■ Problem to solve: Exactly as written, repeat all of the records below.

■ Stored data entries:
****************************************

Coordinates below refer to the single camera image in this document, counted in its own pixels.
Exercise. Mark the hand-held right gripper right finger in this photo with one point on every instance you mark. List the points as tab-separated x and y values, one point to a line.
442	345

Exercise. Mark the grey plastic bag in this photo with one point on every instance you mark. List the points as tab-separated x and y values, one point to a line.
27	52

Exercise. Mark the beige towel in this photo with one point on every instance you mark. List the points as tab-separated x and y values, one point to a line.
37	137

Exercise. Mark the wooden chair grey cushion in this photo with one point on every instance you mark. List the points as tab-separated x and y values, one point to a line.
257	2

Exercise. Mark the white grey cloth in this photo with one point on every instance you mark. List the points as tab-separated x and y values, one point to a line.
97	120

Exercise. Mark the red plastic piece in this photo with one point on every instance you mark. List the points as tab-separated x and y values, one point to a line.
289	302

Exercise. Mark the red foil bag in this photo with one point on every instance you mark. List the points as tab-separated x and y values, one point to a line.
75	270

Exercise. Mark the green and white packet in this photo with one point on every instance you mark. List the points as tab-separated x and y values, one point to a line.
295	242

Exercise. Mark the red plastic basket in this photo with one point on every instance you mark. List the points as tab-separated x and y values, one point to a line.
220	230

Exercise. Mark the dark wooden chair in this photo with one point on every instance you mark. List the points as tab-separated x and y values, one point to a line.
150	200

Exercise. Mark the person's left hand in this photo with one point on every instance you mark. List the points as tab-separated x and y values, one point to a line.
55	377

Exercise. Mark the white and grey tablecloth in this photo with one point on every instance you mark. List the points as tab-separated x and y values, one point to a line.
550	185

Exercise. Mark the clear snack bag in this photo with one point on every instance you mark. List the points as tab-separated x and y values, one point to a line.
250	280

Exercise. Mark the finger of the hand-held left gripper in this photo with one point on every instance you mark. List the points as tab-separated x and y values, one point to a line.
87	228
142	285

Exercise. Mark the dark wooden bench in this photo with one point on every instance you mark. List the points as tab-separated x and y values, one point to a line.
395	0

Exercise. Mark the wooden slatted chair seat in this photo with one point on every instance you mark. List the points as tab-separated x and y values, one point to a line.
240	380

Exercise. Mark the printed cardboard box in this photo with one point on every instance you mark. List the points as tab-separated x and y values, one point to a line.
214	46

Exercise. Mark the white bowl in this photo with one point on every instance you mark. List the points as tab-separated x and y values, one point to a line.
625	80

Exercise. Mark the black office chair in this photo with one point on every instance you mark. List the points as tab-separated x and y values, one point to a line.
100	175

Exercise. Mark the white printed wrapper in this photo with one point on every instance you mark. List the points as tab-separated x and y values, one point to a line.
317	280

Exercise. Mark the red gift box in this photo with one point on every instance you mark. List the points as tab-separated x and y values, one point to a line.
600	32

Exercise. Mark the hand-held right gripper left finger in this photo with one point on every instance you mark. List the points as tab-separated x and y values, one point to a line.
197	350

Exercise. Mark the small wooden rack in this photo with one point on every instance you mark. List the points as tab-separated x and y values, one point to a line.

****************************************

■ Your solution:
Coordinates below refer to the single camera image in this document, counted in its own pixels.
Exercise. Mark the hand-held right gripper right finger in this photo with one point on every instance you mark. List the points as tab-separated x and y values, one point to a line.
442	345

Exercise. Mark the grey plastic bag in this photo with one point on every instance you mark. List the points as tab-separated x and y values, one point to a line.
27	52

Exercise. Mark the beige towel in this photo with one point on every instance you mark. List the points as tab-separated x and y values, one point to a line.
37	137

Exercise. Mark the wooden chair grey cushion in this photo with one point on every instance you mark. List the points as tab-separated x and y values, one point to a line.
257	2

Exercise. Mark the white grey cloth in this photo with one point on every instance you mark. List the points as tab-separated x and y values, one point to a line.
97	120

Exercise. Mark the red plastic piece in this photo with one point on every instance you mark. List the points as tab-separated x and y values, one point to a line.
289	302

Exercise. Mark the red foil bag in this photo with one point on every instance you mark. List the points as tab-separated x and y values, one point to a line.
75	270

Exercise. Mark the green and white packet in this photo with one point on every instance you mark. List the points as tab-separated x and y values, one point to a line.
295	242

Exercise. Mark the red plastic basket in this photo with one point on every instance you mark. List the points as tab-separated x and y values, one point to a line.
220	230

Exercise. Mark the dark wooden chair in this photo with one point on every instance you mark. List the points as tab-separated x and y values, one point to a line.
150	200

Exercise. Mark the person's left hand in this photo with one point on every instance you mark. List the points as tab-separated x and y values, one point to a line.
55	377

Exercise. Mark the white and grey tablecloth in this photo with one point on every instance you mark. List the points as tab-separated x and y values, one point to a line.
550	185

Exercise. Mark the clear snack bag in this photo with one point on every instance you mark. List the points as tab-separated x and y values, one point to a line.
250	280

Exercise. Mark the finger of the hand-held left gripper in this photo with one point on every instance you mark. List the points as tab-separated x and y values, one point to a line.
87	228
142	285

Exercise. Mark the dark wooden bench in this photo with one point on every instance you mark. List the points as tab-separated x and y values, one point to a line.
395	0

Exercise. Mark the wooden slatted chair seat in this photo with one point on every instance you mark. List the points as tab-separated x and y values, one point to a line.
240	380

Exercise. Mark the printed cardboard box in this photo with one point on every instance you mark. List the points as tab-separated x and y values, one point to a line.
214	46

Exercise. Mark the white bowl in this photo with one point on every instance you mark. List the points as tab-separated x and y values, one point to a line.
625	80

Exercise. Mark the black office chair in this photo with one point on every instance you mark. List the points as tab-separated x and y values, one point to a line.
100	175

Exercise. Mark the white printed wrapper in this photo with one point on every instance you mark. List the points as tab-separated x and y values, one point to a line.
317	280

Exercise. Mark the red gift box in this photo with one point on every instance you mark. List the points as tab-separated x and y values, one point to a line.
600	32

Exercise. Mark the hand-held right gripper left finger in this photo with one point on every instance you mark. List the points as tab-separated x and y values, one point to a line.
197	350

Exercise. Mark the small wooden rack in this photo with one point on every instance you mark. List the points as tab-separated x and y values, one point to a line.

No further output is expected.